● TASK REQUIREMENTS: Where a line of the material includes the string "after", copy that line.

[DATA BLOCK — start]

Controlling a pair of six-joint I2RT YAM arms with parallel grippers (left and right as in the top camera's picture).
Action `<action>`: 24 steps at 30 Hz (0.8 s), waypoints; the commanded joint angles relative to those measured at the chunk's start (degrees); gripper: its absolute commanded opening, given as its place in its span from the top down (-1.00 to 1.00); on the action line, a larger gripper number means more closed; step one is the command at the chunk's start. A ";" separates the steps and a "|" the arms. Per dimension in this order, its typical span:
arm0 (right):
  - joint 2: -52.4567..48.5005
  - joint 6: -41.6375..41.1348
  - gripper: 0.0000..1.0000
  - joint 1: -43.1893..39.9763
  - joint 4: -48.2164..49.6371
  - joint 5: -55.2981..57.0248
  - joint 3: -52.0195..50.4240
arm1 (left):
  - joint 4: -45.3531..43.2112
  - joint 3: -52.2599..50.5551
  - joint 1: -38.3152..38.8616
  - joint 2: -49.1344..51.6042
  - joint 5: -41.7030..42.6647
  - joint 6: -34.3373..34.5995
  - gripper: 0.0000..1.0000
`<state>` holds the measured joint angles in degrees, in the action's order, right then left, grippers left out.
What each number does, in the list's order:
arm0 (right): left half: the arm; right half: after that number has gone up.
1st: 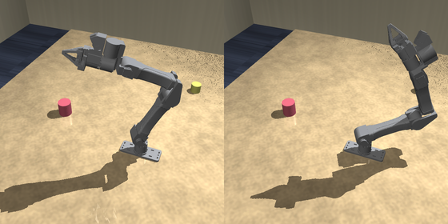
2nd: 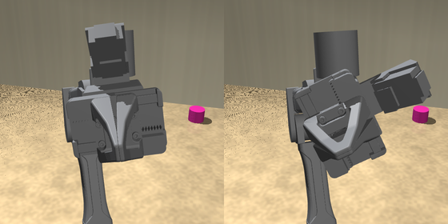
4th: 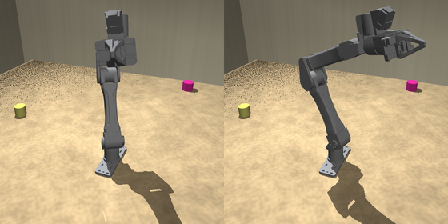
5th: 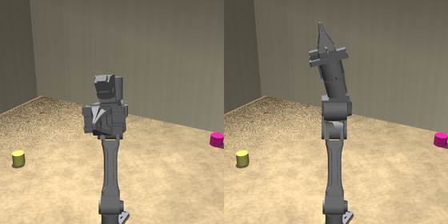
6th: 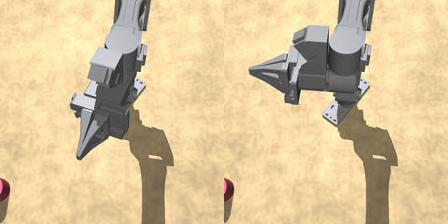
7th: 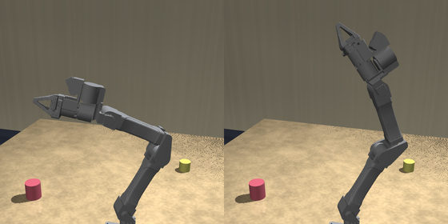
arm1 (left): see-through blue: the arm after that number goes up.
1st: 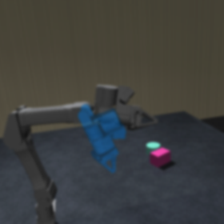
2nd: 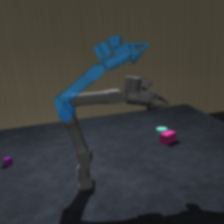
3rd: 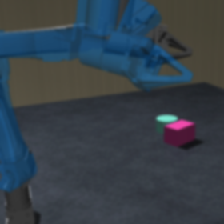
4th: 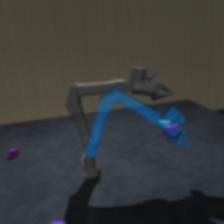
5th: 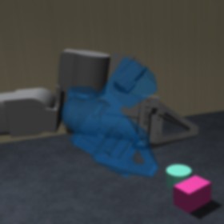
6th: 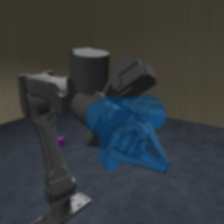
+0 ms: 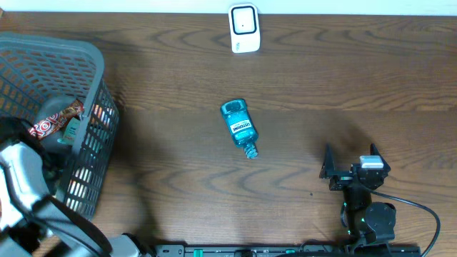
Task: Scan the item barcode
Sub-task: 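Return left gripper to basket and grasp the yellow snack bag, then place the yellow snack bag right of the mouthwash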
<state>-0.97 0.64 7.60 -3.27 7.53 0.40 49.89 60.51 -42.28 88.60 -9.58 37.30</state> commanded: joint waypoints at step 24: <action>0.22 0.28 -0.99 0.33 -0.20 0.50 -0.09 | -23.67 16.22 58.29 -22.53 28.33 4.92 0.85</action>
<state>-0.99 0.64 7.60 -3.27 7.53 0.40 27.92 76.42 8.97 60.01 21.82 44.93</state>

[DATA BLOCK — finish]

● RESPONSE AREA:
arm0 (right): left half: the arm; right half: after that number has gone up.
arm1 (left): see-through blue: the arm after that number goes up.

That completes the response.